RDF::Enumerable is the key here. For implementing an #each that yields RDF::Statement objects, one gains a ton of functionality: #each_subject, #each_predicate, #each_object, #each_context, #has_subject?, #has_triple?, and more. It’s a key abstraction that provides huge amounts of functionality.

But the module system goes the other way–not only is it easy to implement new RDF models, existing ones are easily extended. I recently wrote RDF::Isomorphic, which extends RDF::Enumerable with #bijection_to and #isomorphic_with? methods. The module-based system provided by RDF.rb means that my isomorphic methods are now available on RDF::Sesame::Repositories, and indeed anything which includes RDF::Enumerable. This is everything from Repositories to Graphs to query results! In fact, query results themselves implement RDF::Enumerable, and thus implement RDF::Queryable and can be checked for isomorphism, or whatever else you want to add. This is functionality that Sesame does not have natively, and which I wrote for a completely different purpose (testing parsers). Every RDF::Enumerable gets it for free because I wanted to compare 2 textual formats. Neat!

For example, here’s what it takes to extend any RDF collection, from RDF::Isomorphic:

require 'rdf'
module RDF
  ##
  # Isomorphism for RDF::Enumerables
  module Isomorphic

    def isomorphic_with(other)
      # code that uses #each, or any other method from RDF::Enumerable goes here
      ...
    end

    def bijection_to(other)
      # code that uses #each, or any other method from RDF::Enumerable goes here
     ...
    end
  end

  #  re-open RDF::Enumerable and add the isomorphic methods
  module Enumerable 
    include RDF::Isomorphic
  end
end

Of course, this just can’t be done without monkey patching. Mixins and monkey patching together make for a powerful toolkit.

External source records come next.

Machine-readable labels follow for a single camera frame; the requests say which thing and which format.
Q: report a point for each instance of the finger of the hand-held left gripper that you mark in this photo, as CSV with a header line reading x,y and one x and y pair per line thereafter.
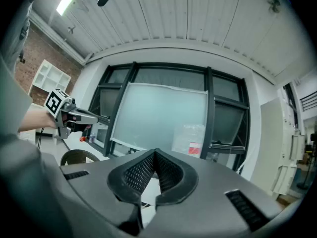
x,y
89,118

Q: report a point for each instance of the white board panel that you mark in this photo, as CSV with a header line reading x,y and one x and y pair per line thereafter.
x,y
270,142

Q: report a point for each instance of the person's grey shirt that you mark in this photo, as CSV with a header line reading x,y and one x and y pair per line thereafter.
x,y
12,95

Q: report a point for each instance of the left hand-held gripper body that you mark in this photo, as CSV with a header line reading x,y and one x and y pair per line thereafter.
x,y
55,103

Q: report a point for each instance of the black railing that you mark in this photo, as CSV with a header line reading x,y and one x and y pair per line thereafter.
x,y
308,101

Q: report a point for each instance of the white shelf unit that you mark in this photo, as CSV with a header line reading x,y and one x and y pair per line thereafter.
x,y
37,79

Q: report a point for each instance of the white panelled door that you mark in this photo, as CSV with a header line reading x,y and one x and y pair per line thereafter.
x,y
294,142

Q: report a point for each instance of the small ceiling fixture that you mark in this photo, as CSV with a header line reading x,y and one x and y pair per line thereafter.
x,y
71,30
273,4

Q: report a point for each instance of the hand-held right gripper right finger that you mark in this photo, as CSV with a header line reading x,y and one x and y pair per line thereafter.
x,y
210,182

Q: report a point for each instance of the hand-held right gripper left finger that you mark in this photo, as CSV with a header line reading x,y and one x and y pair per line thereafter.
x,y
99,182

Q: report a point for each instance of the frosted window board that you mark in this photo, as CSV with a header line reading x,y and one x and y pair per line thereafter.
x,y
158,115

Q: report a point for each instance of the long ceiling light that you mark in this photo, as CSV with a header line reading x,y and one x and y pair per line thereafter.
x,y
65,5

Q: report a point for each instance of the clear plastic bottle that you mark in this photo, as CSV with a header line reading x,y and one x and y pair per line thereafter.
x,y
188,137

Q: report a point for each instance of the person's left forearm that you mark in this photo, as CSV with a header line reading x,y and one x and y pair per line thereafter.
x,y
37,120

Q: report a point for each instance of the black window frame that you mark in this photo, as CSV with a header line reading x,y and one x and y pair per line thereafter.
x,y
210,108

To my knowledge, this is the first RDF library that takes advantage of these features.

It’s possible to provide powerful features to a wide range of implementations with this. RDF.rb does not yet have a inference layer, but any such layer would instantly work for any store which implements RDF::Enumerable. Want to prototype some custom business logic that operates over existing RDF data? Copy it into a local repository and hack away. No need for the production RDF store to be the same at all, but you can still apply the same code.

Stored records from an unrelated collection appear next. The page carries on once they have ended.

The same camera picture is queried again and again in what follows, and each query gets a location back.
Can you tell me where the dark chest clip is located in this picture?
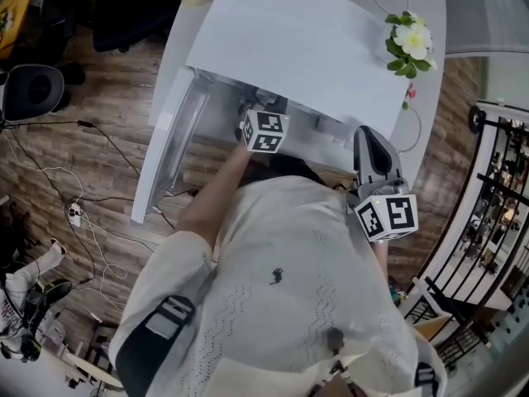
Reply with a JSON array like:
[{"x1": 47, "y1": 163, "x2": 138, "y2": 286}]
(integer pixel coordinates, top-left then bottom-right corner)
[{"x1": 326, "y1": 328, "x2": 346, "y2": 355}]

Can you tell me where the black office chair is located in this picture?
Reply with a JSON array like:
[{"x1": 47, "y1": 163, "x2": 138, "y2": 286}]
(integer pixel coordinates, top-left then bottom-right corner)
[{"x1": 91, "y1": 0, "x2": 179, "y2": 54}]

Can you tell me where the person's left forearm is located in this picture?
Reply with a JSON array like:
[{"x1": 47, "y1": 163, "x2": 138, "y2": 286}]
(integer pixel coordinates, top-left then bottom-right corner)
[{"x1": 176, "y1": 141, "x2": 254, "y2": 250}]

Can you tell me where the person's right forearm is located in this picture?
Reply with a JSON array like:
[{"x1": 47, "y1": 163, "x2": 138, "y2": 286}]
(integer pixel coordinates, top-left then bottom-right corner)
[{"x1": 374, "y1": 240, "x2": 390, "y2": 283}]

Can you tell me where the white power strip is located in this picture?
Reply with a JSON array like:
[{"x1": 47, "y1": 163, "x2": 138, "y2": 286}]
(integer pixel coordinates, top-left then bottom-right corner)
[{"x1": 67, "y1": 202, "x2": 84, "y2": 228}]

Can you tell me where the person's right shoulder strap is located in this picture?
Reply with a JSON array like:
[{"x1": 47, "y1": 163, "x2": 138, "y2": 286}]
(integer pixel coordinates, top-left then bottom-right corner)
[{"x1": 414, "y1": 361, "x2": 439, "y2": 397}]

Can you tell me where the black adapter cable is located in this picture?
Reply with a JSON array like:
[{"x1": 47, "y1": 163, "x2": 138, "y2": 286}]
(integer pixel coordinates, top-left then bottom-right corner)
[{"x1": 91, "y1": 122, "x2": 142, "y2": 178}]

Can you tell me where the potted red flower plant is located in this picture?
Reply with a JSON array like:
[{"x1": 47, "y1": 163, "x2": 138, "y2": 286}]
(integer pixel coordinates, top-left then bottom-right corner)
[{"x1": 400, "y1": 82, "x2": 418, "y2": 112}]

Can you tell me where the teal toy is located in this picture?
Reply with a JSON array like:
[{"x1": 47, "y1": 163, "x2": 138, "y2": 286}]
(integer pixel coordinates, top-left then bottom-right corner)
[{"x1": 388, "y1": 277, "x2": 409, "y2": 306}]

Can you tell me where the metal wire ring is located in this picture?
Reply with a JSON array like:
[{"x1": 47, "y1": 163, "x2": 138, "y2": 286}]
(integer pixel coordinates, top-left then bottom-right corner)
[{"x1": 394, "y1": 104, "x2": 423, "y2": 154}]

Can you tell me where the yellow round table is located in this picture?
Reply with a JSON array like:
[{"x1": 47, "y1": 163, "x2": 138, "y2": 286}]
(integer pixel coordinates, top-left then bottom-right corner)
[{"x1": 0, "y1": 0, "x2": 37, "y2": 60}]

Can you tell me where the person's left shoulder strap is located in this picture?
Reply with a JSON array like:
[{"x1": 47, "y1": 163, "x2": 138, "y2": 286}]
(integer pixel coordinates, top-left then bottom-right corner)
[{"x1": 115, "y1": 294, "x2": 196, "y2": 397}]

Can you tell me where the person's white shirt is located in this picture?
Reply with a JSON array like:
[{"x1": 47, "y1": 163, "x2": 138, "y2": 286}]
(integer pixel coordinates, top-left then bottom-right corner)
[{"x1": 107, "y1": 175, "x2": 450, "y2": 397}]

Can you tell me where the potted white flower plant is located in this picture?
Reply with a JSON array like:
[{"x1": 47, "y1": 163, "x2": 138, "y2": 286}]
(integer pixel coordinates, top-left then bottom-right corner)
[{"x1": 384, "y1": 10, "x2": 439, "y2": 80}]

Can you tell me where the person's shoulder strap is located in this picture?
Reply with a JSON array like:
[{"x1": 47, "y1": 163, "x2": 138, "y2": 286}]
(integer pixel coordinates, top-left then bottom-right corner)
[
  {"x1": 414, "y1": 361, "x2": 439, "y2": 397},
  {"x1": 115, "y1": 294, "x2": 196, "y2": 397}
]

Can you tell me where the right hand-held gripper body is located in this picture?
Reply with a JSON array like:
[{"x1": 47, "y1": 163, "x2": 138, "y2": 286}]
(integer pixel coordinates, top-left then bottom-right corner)
[{"x1": 353, "y1": 175, "x2": 420, "y2": 243}]

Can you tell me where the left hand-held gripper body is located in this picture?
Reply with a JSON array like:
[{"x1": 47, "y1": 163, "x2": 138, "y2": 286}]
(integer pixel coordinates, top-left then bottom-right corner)
[{"x1": 234, "y1": 90, "x2": 292, "y2": 155}]

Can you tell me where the black metal railing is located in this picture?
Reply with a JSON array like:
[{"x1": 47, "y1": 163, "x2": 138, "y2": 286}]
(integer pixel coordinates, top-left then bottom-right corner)
[{"x1": 407, "y1": 105, "x2": 529, "y2": 371}]

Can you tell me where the white microwave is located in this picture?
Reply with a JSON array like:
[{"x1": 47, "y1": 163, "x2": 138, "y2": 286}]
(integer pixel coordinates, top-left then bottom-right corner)
[{"x1": 130, "y1": 0, "x2": 411, "y2": 226}]

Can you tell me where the white framed wooden table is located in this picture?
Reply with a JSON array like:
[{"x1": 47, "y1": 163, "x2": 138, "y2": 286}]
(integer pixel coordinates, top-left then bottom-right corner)
[{"x1": 398, "y1": 277, "x2": 462, "y2": 342}]

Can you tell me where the black scooter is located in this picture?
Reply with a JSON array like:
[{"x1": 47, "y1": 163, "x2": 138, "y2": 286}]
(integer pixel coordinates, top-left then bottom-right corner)
[{"x1": 468, "y1": 104, "x2": 489, "y2": 135}]

As a counter-example, compare this to the Java RDF ecosystem. There are some excellent implementations (RDF::Isomorphic is heavily in debt to Jena), but they’re all incompatible. Jena’s check for isomorphism is not really translatable to Sesame, or anything else. RDF.rb, in addition to providing a reference implementation, acts as an abstraction layer for underlying RDF implementations. The difference is night and day–with RDF.rb, you only need to implement a feature once, at the API layer, to have it apply to any implementation. This is not a knock at the very talented people behind those Java implementations; making this happen is a lot of work in a language without monkey patching, and RDF.rb is only as good as it is because of the significant influences those projects have been on Arto’s design.

The end result of the mixin-based approach is a system that is incredibly easy to extend, and just downright fun. It would be a fairly simple task to extend a Ruby class completely unrelated to RDF with an #each method that yields statements, allowing it to work in RDF::Enumerable. Voila, your existing classes now have an RDF representation. Along the same lines, if one is bothered by the statement-oriented nature of RDF.rb, building a system which took a resource-oriented view would not require one to ‘break away’ from the RDF.rb ecosystem. Just build your resource-oriented model objects and implement #each, and away you go–you can now run RDF queries and test isomorphism on your model. Build it to accept an RDF::Enumerable in the constructor and you can use any existing repository or query to initialize your model.

RDF.rb is not yet ready for production use, but it’s under heavy development and already quite useful. Give it a shot. You can post any issues in the GitHub issue queue.